• **The problem**:
Say how many lines in the records contain the string "black". Nothing but the number should be given.

• **Data entries**:
□ □ □ □ □ □ □
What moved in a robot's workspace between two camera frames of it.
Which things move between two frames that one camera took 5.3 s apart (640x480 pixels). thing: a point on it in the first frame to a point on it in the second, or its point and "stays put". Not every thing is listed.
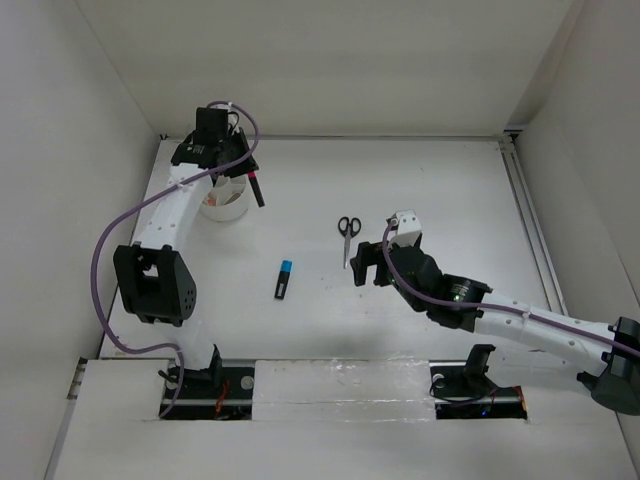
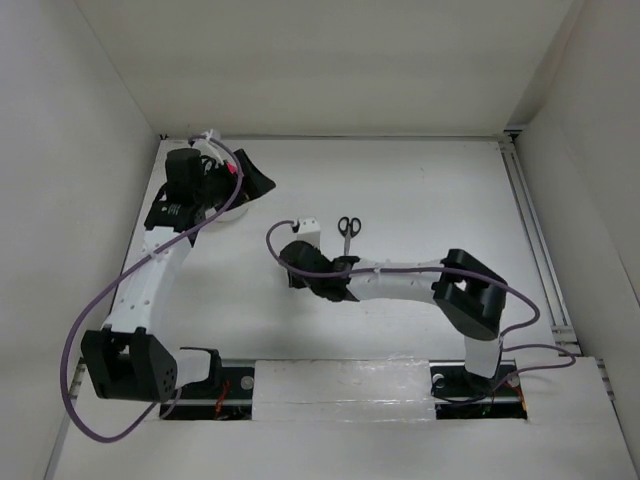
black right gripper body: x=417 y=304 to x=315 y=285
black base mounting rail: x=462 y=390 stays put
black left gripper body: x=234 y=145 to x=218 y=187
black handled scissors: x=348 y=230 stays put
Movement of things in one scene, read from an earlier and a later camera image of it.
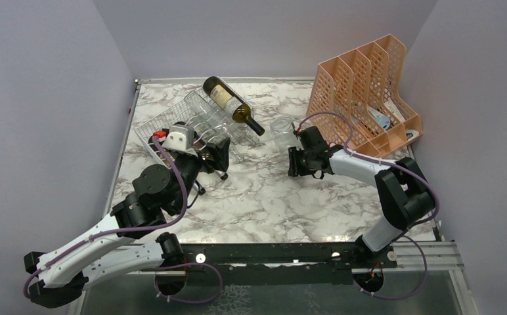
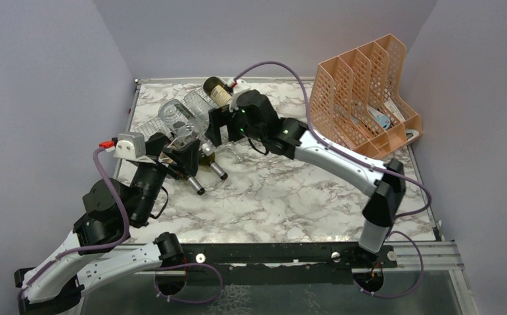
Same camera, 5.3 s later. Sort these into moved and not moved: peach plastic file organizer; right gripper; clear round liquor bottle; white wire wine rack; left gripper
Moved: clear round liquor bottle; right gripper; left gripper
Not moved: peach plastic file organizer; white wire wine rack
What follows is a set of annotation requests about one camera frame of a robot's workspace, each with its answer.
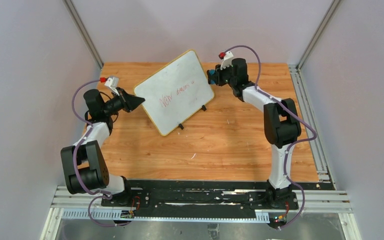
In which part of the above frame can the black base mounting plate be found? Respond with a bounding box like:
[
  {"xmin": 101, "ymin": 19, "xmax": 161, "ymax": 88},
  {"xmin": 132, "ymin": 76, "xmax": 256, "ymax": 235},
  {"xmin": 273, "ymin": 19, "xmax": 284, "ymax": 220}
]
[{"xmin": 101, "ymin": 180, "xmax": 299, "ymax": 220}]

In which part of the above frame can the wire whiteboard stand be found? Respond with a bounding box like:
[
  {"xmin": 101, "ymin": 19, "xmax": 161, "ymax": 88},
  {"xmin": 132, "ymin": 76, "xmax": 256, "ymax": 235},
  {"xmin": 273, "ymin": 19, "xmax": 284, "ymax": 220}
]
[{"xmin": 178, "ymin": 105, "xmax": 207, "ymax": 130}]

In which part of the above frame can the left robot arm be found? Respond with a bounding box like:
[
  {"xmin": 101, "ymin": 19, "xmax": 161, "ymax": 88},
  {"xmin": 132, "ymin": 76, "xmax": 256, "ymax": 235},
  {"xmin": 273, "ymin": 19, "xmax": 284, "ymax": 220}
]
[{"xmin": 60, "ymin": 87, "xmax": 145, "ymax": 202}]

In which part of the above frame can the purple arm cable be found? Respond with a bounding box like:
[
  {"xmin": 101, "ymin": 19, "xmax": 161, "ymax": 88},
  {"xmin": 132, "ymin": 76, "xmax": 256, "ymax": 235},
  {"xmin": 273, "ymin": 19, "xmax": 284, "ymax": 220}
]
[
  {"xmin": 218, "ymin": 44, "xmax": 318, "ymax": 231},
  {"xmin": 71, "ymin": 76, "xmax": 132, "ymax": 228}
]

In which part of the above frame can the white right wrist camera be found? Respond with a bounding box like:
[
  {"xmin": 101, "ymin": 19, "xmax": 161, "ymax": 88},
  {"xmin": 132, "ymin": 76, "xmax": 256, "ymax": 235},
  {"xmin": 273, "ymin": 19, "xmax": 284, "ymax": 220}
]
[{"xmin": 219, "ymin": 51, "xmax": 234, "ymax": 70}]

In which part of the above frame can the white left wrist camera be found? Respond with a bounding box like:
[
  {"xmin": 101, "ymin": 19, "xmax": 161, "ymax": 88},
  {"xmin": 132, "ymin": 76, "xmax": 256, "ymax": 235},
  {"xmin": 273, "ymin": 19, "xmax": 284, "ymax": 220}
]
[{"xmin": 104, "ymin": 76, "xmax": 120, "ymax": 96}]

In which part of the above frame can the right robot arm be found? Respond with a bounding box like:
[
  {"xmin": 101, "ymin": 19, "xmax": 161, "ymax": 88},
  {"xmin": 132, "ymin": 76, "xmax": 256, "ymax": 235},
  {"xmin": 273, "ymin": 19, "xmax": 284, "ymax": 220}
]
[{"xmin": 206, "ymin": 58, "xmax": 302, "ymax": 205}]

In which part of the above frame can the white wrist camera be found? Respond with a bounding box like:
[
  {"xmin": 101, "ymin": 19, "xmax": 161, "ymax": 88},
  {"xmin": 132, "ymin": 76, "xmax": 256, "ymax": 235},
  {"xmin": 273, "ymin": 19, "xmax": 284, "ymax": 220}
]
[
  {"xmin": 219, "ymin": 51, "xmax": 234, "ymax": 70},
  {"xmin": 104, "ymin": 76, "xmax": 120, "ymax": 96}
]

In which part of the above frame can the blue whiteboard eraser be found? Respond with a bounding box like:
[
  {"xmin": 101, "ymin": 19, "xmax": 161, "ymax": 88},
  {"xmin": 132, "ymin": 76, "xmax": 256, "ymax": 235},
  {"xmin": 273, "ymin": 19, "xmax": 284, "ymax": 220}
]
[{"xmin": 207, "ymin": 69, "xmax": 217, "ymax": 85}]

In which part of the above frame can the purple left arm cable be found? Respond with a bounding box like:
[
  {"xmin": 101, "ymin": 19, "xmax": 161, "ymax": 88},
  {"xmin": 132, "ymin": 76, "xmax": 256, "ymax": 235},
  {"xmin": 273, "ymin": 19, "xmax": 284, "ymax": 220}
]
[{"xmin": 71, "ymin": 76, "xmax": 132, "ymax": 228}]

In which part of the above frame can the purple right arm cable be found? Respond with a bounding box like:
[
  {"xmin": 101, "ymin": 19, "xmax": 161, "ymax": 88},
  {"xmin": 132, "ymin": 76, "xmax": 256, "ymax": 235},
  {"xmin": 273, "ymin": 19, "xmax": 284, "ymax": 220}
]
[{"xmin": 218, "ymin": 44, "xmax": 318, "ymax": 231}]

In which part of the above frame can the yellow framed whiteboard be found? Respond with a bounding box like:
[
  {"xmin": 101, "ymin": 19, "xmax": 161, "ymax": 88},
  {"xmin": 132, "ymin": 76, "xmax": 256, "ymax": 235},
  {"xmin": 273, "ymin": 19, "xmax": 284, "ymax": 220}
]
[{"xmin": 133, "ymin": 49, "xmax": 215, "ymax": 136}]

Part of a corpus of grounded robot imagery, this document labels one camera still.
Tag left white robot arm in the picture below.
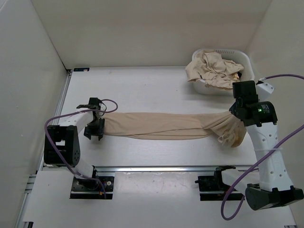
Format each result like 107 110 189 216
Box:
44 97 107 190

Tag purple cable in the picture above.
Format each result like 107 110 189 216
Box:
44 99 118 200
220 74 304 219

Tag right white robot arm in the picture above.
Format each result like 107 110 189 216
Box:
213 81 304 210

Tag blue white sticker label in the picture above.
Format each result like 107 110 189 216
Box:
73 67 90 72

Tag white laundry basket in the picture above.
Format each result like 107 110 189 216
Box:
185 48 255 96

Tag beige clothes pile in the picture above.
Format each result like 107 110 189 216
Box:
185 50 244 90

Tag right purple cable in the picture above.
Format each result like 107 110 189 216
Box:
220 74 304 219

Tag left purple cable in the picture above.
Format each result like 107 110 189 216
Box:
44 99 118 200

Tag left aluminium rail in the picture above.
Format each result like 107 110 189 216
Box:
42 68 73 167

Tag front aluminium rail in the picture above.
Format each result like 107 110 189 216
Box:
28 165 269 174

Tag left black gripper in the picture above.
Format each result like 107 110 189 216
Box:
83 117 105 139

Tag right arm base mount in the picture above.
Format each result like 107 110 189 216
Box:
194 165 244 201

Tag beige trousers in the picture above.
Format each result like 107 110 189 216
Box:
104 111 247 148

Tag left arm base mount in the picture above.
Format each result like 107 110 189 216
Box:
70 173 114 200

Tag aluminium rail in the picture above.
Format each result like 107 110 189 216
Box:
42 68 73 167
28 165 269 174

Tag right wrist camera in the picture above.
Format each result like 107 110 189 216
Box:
□ □ □ □ □ □ □
• **Task response**:
6